Netzwerk-Performance avanciert zum Killerkriterium in der Cloud. An welchen Performance-Raketen arbeitet der WAN-Spezialist Riverbed? CIO Thomas Bakewell und EMEA-South-Chef Gérard Bauer im Exklusiv-Interview.
Riverbed-CIO Thomas J. Bakewell: Wir sind der einzige Anbieter weltweit mit einem virtuellen Application Delivery Controller (vADC).
Riverbed Technology rüstet technologisch auf. Der Spezialist für WAN-Optimierung wird für rundeine Milliarde US-Dollar Opnet Technologies bernehmen, um damit sein Portfolio punkto Applikations- und Netzwerk-Management zu verstärken. Ausserdem hat Riverbed jüngst sein Cascade 10 fit gemacht fr virtualisierte Infrastrukturen. Woran arbeitet der Performance-Spezialist?
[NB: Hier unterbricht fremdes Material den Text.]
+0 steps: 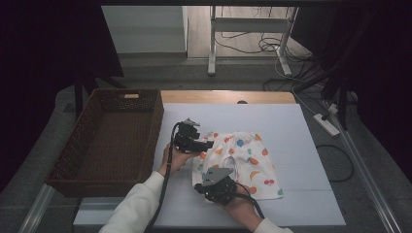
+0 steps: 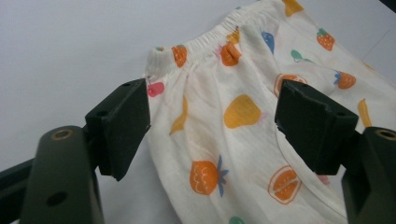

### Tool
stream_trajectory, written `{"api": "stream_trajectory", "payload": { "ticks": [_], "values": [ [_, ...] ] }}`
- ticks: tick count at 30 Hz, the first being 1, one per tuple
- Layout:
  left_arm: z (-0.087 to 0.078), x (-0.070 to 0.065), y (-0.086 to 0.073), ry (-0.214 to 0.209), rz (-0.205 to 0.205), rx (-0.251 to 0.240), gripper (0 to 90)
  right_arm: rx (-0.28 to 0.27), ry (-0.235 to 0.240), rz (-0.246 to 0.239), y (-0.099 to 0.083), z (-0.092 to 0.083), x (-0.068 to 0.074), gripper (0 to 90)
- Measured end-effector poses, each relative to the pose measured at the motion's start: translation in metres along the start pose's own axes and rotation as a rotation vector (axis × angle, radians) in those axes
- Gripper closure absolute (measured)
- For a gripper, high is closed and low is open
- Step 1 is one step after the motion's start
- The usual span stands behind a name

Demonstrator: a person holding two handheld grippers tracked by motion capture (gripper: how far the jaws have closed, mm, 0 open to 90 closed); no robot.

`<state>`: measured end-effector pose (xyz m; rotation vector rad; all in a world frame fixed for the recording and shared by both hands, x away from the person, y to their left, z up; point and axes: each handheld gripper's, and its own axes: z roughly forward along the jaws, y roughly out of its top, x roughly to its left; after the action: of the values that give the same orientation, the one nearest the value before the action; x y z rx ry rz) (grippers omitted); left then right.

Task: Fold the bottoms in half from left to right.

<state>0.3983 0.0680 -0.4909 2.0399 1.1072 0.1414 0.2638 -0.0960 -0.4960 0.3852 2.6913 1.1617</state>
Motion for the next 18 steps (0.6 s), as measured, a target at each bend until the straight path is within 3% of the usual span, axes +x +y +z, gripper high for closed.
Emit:
{"api": "stream_trajectory", "payload": {
  "ticks": [12,18],
  "values": [
    [0.012,0.007,0.002,0.041,-0.012,0.020,27.8,0.005,0.002,0.002,0.000,0.001,0.001,86.7],
    [0.022,0.010,0.000,0.053,-0.032,0.062,27.4,0.005,0.001,0.002,0.000,0.001,0.000,86.7]
  ]
}}
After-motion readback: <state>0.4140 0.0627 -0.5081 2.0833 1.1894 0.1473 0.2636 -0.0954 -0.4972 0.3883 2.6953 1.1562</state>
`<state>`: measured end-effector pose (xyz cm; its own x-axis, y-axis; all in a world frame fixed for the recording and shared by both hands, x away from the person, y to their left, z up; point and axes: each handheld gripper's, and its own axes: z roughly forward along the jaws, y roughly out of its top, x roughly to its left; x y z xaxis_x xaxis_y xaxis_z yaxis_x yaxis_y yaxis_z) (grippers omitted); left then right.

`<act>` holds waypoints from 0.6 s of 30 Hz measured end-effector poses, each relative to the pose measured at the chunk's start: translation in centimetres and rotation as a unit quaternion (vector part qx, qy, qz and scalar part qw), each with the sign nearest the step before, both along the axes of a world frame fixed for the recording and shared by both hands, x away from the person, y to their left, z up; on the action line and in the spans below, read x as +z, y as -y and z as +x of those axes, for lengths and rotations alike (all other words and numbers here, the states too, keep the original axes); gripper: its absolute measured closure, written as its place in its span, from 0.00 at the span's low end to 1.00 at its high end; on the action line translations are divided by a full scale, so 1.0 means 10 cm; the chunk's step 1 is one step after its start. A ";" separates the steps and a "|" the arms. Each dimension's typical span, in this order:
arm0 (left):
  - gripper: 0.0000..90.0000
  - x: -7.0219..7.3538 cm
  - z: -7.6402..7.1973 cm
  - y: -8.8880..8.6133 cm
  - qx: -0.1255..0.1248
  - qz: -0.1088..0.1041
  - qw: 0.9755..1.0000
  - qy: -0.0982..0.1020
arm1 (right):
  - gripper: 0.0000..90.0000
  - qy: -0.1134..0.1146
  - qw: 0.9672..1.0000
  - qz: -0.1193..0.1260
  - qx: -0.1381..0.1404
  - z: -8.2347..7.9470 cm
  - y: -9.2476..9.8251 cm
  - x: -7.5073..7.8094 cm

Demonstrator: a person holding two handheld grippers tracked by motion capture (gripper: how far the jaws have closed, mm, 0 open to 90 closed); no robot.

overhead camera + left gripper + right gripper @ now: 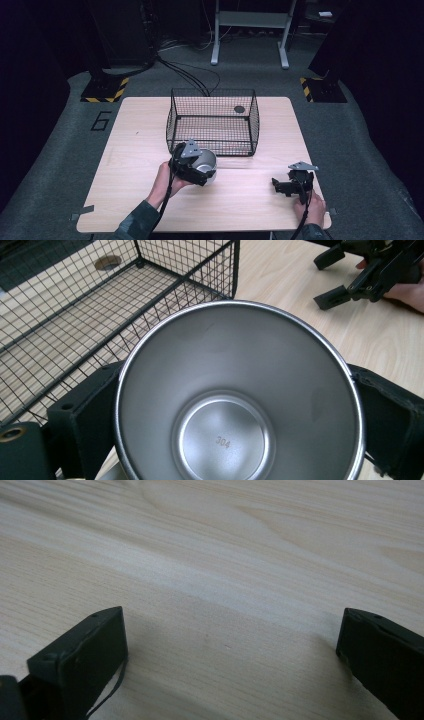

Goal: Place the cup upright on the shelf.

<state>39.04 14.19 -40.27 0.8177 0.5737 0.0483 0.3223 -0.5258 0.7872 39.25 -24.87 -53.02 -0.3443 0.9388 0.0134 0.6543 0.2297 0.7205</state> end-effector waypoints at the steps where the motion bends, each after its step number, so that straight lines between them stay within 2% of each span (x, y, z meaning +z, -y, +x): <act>1: 0.07 0.02 0.00 0.00 0.001 -0.003 1.000 0.002 | 0.00 0.000 1.000 0.000 0.000 0.00 0.00 0.00; 3: 0.07 0.06 0.01 -0.01 -0.001 -0.007 1.000 -0.002 | 0.00 0.000 1.000 0.000 0.000 0.00 0.00 0.00; 18: 0.07 0.31 0.06 -0.04 -0.006 -0.020 1.000 0.009 | 0.00 0.001 1.000 -0.001 0.002 0.00 0.00 0.00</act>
<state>39.65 14.62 -37.15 0.8242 0.5648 0.0405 0.3017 -0.4985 0.8127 39.28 -24.90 -53.02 -0.3472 0.9377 0.0101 0.6518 0.2336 0.7215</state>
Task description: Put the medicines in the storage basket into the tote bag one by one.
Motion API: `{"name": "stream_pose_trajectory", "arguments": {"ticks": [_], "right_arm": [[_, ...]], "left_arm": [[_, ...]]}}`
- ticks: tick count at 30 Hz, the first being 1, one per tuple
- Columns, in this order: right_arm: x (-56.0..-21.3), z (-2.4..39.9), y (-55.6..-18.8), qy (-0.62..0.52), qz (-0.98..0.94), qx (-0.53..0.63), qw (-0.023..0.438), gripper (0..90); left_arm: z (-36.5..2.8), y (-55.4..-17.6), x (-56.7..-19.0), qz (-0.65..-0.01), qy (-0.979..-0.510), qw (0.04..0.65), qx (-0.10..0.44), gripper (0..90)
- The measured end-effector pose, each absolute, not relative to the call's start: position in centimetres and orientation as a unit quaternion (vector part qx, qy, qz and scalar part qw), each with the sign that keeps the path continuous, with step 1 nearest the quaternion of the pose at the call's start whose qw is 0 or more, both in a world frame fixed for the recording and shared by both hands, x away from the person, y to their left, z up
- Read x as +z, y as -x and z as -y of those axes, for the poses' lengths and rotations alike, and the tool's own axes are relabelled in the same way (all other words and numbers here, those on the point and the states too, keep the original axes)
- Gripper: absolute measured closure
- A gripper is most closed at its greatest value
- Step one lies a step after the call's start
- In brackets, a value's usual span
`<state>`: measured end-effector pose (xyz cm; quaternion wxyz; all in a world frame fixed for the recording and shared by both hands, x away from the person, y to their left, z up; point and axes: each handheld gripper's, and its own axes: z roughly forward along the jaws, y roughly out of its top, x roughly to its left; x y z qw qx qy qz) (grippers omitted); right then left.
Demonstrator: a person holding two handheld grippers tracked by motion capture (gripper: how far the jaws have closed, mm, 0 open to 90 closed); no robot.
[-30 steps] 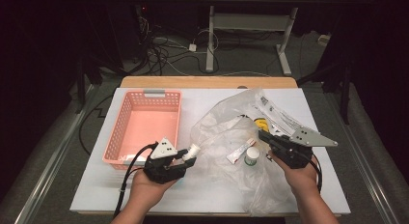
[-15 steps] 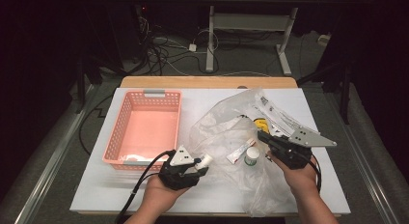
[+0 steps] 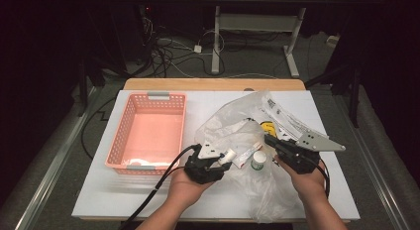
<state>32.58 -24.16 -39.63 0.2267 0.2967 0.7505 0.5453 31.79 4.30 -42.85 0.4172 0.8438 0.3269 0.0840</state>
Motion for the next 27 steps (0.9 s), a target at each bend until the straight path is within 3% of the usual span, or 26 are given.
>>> {"name": "stream_pose_trajectory", "arguments": {"ticks": [21, 27], "right_arm": [[-39.9, 24.5, -33.3, -0.304, -0.746, 0.55, 0.223, 90.0], [-40.0, 24.7, -33.4, -0.311, -0.744, 0.549, 0.221, 90.0]], "left_arm": [[2.7, -39.3, -45.9, -0.339, -0.854, 0.374, 0.122, 57.3], [3.7, -40.2, -47.3, -0.352, -0.854, 0.369, 0.107, 57.1]]}}
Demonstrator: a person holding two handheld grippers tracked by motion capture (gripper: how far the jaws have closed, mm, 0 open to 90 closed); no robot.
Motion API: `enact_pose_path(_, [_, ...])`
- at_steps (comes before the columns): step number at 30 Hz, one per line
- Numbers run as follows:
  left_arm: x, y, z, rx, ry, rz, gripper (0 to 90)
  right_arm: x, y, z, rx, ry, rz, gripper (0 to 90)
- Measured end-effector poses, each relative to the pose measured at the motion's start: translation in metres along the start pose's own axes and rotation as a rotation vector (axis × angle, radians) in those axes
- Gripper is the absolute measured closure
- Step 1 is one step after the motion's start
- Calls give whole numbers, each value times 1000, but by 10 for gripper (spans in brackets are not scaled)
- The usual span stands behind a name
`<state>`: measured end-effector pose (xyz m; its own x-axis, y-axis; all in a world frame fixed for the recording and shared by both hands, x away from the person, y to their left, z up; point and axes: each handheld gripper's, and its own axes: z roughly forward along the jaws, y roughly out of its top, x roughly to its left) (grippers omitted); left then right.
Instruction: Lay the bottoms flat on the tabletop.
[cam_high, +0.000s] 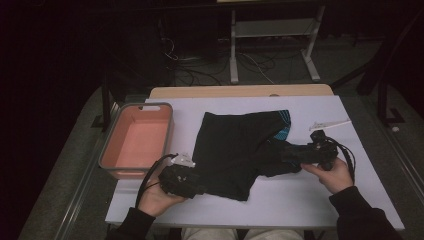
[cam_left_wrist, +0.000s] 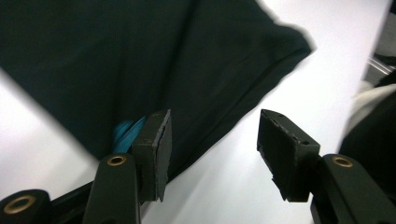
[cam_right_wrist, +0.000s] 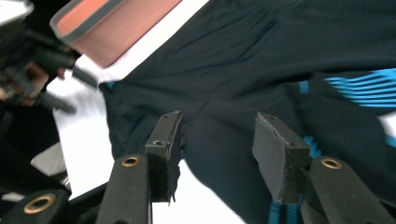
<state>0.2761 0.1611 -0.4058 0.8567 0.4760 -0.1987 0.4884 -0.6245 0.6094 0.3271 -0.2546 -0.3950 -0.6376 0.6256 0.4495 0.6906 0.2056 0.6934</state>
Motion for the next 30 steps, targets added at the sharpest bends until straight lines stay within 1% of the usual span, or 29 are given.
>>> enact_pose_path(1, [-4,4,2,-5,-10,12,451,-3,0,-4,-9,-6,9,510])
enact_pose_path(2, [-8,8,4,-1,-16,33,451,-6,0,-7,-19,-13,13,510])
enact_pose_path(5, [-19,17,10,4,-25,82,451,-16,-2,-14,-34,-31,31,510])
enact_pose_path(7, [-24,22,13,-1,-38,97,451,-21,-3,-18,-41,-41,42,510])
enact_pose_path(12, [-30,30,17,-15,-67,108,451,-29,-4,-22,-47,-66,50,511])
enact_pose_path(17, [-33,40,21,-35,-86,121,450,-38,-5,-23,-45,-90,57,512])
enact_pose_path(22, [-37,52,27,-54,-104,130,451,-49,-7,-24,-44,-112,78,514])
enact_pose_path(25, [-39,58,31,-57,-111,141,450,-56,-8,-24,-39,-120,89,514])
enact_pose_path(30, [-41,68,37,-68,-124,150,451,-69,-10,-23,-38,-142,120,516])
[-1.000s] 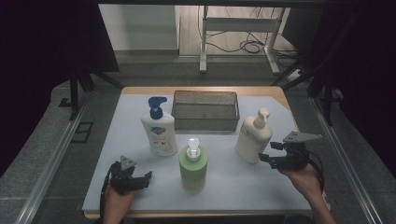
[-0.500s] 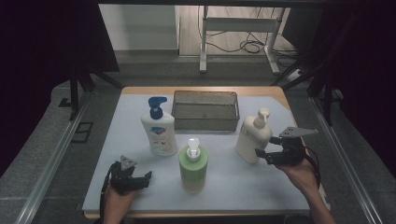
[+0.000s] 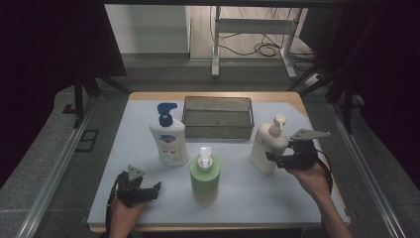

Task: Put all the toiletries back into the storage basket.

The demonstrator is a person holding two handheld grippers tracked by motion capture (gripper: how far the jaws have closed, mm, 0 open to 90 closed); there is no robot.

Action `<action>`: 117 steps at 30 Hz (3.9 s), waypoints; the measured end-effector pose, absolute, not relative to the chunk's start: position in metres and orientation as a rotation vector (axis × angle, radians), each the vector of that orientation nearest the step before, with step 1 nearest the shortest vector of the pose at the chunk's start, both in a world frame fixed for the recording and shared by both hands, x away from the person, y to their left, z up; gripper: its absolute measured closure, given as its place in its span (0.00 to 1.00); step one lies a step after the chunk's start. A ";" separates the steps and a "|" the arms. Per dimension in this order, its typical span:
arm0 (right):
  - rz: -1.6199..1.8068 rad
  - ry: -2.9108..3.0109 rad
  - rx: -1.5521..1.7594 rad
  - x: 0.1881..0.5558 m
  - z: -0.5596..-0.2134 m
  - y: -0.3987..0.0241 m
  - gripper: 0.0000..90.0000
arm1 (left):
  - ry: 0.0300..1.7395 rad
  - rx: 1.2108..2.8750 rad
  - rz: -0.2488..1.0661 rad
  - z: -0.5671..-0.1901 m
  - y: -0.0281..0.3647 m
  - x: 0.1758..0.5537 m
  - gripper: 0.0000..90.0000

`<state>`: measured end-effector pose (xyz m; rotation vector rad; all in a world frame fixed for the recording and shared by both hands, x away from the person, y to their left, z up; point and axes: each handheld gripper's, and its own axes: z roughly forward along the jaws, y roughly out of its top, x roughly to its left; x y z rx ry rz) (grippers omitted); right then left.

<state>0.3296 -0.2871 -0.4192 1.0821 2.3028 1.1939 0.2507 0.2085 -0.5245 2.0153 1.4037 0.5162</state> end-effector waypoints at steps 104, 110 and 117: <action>1.239 2.302 0.899 0.364 -0.336 -0.200 0.43 | 1.401 2.018 0.516 -0.524 0.209 0.251 0.13; 1.249 2.297 0.887 0.370 -0.331 -0.191 0.43 | 1.400 2.016 0.517 -0.525 0.209 0.251 0.13; 1.258 2.282 0.876 0.379 -0.325 -0.179 0.43 | 1.400 2.016 0.516 -0.525 0.209 0.251 0.13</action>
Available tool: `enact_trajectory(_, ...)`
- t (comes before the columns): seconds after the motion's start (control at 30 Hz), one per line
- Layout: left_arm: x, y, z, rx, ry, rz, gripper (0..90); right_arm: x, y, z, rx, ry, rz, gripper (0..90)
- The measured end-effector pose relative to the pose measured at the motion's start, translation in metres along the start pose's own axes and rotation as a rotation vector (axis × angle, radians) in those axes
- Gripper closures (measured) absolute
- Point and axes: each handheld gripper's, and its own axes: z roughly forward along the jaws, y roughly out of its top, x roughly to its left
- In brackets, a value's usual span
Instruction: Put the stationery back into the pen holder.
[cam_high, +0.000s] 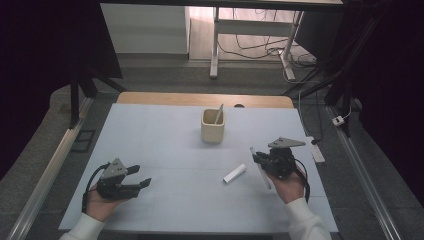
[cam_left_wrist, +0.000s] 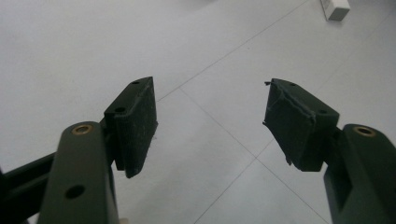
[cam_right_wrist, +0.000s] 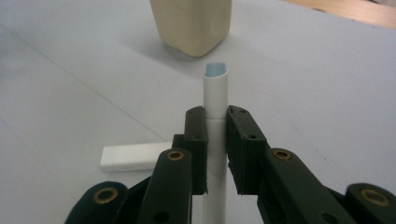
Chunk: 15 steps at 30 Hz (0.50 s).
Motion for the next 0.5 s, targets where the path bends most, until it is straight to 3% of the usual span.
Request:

Ist bei einem Beschleunigungsfaktor von 100x das Ende der Fahnenstange erreicht? Und für welche Schweizer Unternehmen lohnt sich die Investition? Computerworld sprach mit Thomas J. Bakewell, Vice President und CIO von Riverbed, und mit EMEA-South-Chef Gérard Bauer.
CW: Riverbed Technology optimiert den Datendurchsatz und die Performanz von WAN-Netzwerken. Mit welchen Vorteilen können ihre Kunden rechnen?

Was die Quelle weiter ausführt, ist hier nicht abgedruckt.